— Чтобы начать виноградную работу, нужно отпраздновать праздник вина.
Мы не внемлем, мы продолжаем шляться по винограднику, но вот уже гудит у ворот тендер, уже кричит нам шофер, мастер с винзавода:
— Закрывайте! Что вы тут делаете? Два часа до праздника! Поехали со мной! Наберем водки, вина, чего хотите!
Из нашей синагоги выносят всю мебель, кроме стола, низенькой лавки и высокого кресла с золочеными подлокотниками. Подсвечники ставят на пол.
Молодые хасиды у стен отрабатывают стойку на руках, заливают в бочонок водку. Завтра после полудня начнется представление. Кроме общенародного спасения, которое празднуют все евреи в Пурим, каменские хасиды отмечают в этот день спасение своей общины. В синагоге устраивают спектакль. Двум самым почтенным людям достаются главные роли: первого каменского Ребе (его на этот раз играл Ехиэль) и царского ревизора (эта роль досталась Мише).
Царского ревизора одевают в камзол, панталоны, чулки, башмаки и парик, поят до беспамятства и кладут на лавку, а сами танцуют вокруг него, ходят на руках и поют песни со словами наоборот. Рассказ о происхождении этого обычая я нашел в сборнике «Записки из известных всем происшествиев и подлинных дел, заключающие в себе жизнь Государыни Екатерины Великой».
Постараюсь передать его близко к тексту.
33
Не прошло и пяти лет с раздела Царства Польского, как евреи, коими кишел новоприсоединенный край, зашевелились и начали начальство беспокоить. Русскому языку скоро обучась, пустились они во взаимные доносы и наветы, друг друга в колдовстве, беззаконии, безбожии и неправильном забое скота обличая, особо же жаловались на новую секту хасидов. А как злато всегда дорогу проложить умеет, то и доносы их ни в уездных, ни в губернских канцеляриях, ни в самом сенате под красное сукно не попадали, так что статс-секретари начали о них самой Государыне докладывать.
Императрица, верная долгу християнскому, ни в какие сношения с жидами не входила, в торговых льготах, о которых они и ранее просили, велела отказать, а на посулы отвечала, что от врагов Христовых никакой пользы себе не желает. Однако сердцу человеколюбивой монархини льстило, что и эти матерью ее почитают и, припадая к высочайшим стопам, молят свои тяжбы рассудить.
Раз велела государыня статс-секретарю графу Дрындинову доложить еврейские дела, о коих он уже объявлял. Только граф начал доклад о жалобе раввина волковысского Моше-Вульфа на раввина каменского в том, что тот, в секту хасидов обратясь, не по закону молится, народ против отеческой веры возмущает и скот велит неправильными ножами колоть, как вошли двое гайдуков с огромными ворохами бумаги.
— Что это? — спросила государыня.
— Еврейские доносы, — отвечал граф. — Вы изволили приказать мне их Вашему Величеству прочесть.
— Довольно, братец, — молвила императрица в гневе, — посылаю к ним Воеводина. Пусть он правду разыщет.

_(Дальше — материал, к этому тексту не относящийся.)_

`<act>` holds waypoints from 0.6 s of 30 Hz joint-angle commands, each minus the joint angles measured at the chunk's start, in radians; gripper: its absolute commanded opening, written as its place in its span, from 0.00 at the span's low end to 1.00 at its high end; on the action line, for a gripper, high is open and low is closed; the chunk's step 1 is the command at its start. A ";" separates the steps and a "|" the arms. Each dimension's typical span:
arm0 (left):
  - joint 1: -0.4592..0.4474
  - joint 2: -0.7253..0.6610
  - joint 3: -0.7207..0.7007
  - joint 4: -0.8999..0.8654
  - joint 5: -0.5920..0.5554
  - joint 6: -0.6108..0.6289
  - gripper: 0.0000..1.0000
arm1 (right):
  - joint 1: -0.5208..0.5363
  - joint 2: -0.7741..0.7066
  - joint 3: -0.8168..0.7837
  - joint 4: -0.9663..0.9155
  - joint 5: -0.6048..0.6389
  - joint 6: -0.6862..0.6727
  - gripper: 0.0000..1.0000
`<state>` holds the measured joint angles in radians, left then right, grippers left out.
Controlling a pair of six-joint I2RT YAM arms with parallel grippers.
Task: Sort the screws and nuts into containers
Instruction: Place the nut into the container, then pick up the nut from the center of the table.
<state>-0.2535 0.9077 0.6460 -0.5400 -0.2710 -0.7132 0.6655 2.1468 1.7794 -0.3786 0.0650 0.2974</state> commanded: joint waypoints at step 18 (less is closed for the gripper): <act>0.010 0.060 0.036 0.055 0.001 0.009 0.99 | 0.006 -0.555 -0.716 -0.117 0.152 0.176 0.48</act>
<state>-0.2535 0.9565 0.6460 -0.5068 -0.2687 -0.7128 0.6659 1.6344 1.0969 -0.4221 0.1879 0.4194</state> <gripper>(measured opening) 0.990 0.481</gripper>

Воеводин, услышав высочайшее повеление, занятия свои в коммерц-коллегии немедля оставил, запершись с еврейскими доносами, в неделю их изучил и, как только открылся летний путь, с тремя людьми отправился в Могилевскую губернию для розыска правды о еврейских раскольниках и ареста их предводителей, пятеро из коих в оной губернии проживали.
Равно было велено ему исследовать поведение евреев, не изнуряют ли они поселян в пропитании их обманами, и искать средств, чтобы они, без отягощения последних, сами пропитывать себя могли.
Поелику Воеводин, еще в малых чинах будучи, показал себя дельнее, честнее и прилежней других и, как всегда, имел желание употреблен быть в войне или в каком особом поручении, то и ездил бессчетно и летним, и зимним путем, и гусем, верхом на крестьянских лошадях по горам и топям, в челноках по озерам и рекам, где не токмо суда, но и порядочные лодки проезжать не могут. Был он посылаем и бесчинства губернаторов разыскивать, и открывать города, и сам в отдаленных губерниях трижды губернатором служил.
Все поручения исполняемы были им с честию, но как был он со своей ревностью и правдой многим неприятен или, лучше сказать, опасен, особо по розыскным делам, то ими премногие небылицы и скаредные наветы на Воеводина написаны были. Сии наветы враги его Ее величеству подносили, выдумывая разные козни и способы, как бы подвинуть на него гнев императрицы, его же ответные доклады клали безгласными под красное сукно. И в такой гнев против него императрицу привели, что когда он, будучи от места отставлен, явился из Олонца ко двору для объяснений, то не только принят не был, но даже и прежние доброжелатели от него в ужасе разбегались, бормоча что-то, чего не можно было разуметь.